[Problem requirements]:
What lines of the data hold the string "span"? Copy them all.
○ ○ ○ ○ ○ ○ ○
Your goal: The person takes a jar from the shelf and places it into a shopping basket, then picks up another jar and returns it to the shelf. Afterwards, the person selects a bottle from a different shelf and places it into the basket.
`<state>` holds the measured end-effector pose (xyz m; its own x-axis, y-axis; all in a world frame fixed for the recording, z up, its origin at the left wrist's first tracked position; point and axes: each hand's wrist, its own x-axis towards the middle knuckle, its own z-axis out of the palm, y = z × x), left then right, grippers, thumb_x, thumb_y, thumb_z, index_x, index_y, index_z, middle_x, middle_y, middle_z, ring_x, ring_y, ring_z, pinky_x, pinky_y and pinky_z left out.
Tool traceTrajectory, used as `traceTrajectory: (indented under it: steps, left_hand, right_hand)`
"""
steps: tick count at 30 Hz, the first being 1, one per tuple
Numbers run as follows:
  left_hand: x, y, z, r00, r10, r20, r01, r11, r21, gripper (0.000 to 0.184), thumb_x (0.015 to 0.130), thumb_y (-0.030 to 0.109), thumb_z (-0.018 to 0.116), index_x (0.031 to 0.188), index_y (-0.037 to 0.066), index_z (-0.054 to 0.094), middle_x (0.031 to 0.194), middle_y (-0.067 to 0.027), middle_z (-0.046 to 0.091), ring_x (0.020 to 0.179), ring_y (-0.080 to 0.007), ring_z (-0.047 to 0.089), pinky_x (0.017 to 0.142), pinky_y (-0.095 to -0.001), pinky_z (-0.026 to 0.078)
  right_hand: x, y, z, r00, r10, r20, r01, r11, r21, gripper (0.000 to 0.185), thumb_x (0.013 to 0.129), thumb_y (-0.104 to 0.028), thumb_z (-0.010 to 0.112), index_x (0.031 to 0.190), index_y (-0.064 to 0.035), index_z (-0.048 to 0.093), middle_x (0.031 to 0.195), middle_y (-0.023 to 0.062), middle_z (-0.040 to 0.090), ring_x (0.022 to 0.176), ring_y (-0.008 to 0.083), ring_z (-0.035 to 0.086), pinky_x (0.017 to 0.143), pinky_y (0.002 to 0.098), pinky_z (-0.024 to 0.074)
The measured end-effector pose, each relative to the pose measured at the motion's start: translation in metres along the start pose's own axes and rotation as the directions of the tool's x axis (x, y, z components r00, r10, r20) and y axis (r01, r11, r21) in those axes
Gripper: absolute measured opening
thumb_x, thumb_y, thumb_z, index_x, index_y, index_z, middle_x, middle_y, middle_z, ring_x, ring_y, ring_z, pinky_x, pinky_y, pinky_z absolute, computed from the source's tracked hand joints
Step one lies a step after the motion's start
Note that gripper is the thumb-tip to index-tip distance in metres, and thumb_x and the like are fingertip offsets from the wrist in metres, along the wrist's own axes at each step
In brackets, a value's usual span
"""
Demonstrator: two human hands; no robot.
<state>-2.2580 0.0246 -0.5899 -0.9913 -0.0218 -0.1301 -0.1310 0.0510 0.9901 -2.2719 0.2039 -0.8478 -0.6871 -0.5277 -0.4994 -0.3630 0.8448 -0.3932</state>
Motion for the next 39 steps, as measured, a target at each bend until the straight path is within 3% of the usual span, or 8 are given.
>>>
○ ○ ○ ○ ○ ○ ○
[Output below]:
In brackets, a value's usual span
Motion for the next 39 steps, as measured, a target at each bend until the straight path is within 3% of the usual span, or 8 are given.

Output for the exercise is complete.